“Dead” Laptop Batteries Could Light Impoverished Homes


IBM researchers say 70 percent of discarded laptop batteries could be used to power lighting in locations without reliable electricity supplies. They say it could make LED lighting far more affordable than with either solar panels or rechargable batteries.

The researchers are based in Bangalore and recently carried out tests using UrJar. That’s a gadget they developed that powers low energy devices using Lithium Ion cells from laptop batteries that no longer have enough power to run a computer.

The key is that a laptop battery is made up of multiple cells. The researchers discovered that many of the batteries they tested still had some working cells, even though they had been rejected as “dead.” In a few cases, all the cells were still working, and the only problem was with a conditioning circuit that, for example, is used to reduce voltage if a battery is in danger of overheating.

As part of the research, 25 people from Bangalore without mains power in their home were interviewed about how they powered lighting with rechargeable batteries. Most reported their set-up worked but didn’t give power for long enough, with a consensus that people needed at least four hours of continuous and reliable lighting to allow them to have a good home life or to keep shops open after dark.

UrJar is a play on words for urja (Hindi for energy) and “jar” as a synonym for the box-form of the gadget. The prototypes tested by the researchers used refurbished battery packs to power three built-in devices: a LED light made up of three 1W bulbs; a 5V/1A mobile device charger; and a small table fan.

Several locals were each given an UrJar to use at home or in their shop. All reported getting four to six hours daily use without problems, and most managed to go to or three days without having to recharge the device. While most testers only had the device for a week at a time, one tester was asked to use the device for three months and reported no problems. The researchers believe that a commercial version would be durable enough that it would be viable to offer a one-year warranty.

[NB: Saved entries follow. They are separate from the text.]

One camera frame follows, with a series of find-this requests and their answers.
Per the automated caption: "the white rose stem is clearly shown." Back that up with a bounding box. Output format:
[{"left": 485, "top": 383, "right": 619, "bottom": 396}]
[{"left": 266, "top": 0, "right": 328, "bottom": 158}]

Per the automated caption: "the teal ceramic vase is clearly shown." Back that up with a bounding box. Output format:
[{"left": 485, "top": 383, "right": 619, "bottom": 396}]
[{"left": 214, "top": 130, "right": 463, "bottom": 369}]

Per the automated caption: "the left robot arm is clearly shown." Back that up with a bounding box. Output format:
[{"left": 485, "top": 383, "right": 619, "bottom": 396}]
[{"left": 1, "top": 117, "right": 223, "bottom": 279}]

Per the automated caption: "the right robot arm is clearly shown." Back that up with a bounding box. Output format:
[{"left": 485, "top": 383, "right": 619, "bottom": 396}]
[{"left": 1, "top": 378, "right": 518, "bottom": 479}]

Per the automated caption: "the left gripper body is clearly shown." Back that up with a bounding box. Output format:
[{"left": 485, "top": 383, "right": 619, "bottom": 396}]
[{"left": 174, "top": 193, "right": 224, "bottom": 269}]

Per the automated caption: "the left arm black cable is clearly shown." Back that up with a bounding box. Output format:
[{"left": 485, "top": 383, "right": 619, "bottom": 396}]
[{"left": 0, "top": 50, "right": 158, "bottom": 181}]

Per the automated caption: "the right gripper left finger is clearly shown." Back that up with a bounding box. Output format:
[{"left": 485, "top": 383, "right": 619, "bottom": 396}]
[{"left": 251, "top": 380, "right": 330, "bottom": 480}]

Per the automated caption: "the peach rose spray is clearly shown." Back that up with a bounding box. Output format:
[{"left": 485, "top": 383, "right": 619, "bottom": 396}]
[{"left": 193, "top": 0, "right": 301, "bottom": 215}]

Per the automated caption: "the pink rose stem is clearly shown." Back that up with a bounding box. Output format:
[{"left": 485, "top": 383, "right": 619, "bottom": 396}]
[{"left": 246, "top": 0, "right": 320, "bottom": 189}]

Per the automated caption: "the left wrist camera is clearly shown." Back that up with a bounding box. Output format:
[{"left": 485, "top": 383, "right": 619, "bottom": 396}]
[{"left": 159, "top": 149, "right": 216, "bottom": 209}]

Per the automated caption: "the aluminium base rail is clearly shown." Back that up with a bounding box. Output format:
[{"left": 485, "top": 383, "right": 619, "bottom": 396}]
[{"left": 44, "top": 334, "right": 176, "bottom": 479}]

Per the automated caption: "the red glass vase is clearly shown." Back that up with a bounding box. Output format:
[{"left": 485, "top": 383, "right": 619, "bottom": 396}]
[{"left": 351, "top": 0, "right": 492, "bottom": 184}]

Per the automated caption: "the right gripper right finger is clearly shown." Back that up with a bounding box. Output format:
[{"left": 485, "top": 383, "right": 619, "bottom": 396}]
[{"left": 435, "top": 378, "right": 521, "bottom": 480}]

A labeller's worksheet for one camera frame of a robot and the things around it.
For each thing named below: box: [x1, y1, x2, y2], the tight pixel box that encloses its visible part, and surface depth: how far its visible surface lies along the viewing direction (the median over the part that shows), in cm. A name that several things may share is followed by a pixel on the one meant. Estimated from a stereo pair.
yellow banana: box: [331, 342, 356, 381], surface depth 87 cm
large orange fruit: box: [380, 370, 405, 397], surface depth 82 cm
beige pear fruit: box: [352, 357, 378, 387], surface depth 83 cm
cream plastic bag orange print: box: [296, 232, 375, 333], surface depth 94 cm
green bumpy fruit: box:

The report concludes that it could be commercially viable to set up dedicated charging stations in villages without an existing electricity supply, using solar panels, diesel generators or wind turbines. The researchers estimate that if UrJar users were willing to pay 6.5 rupees a day (at the lower end of current household spends on kerosene for lighting), the cost of setting up the charging station could be recouped in three years.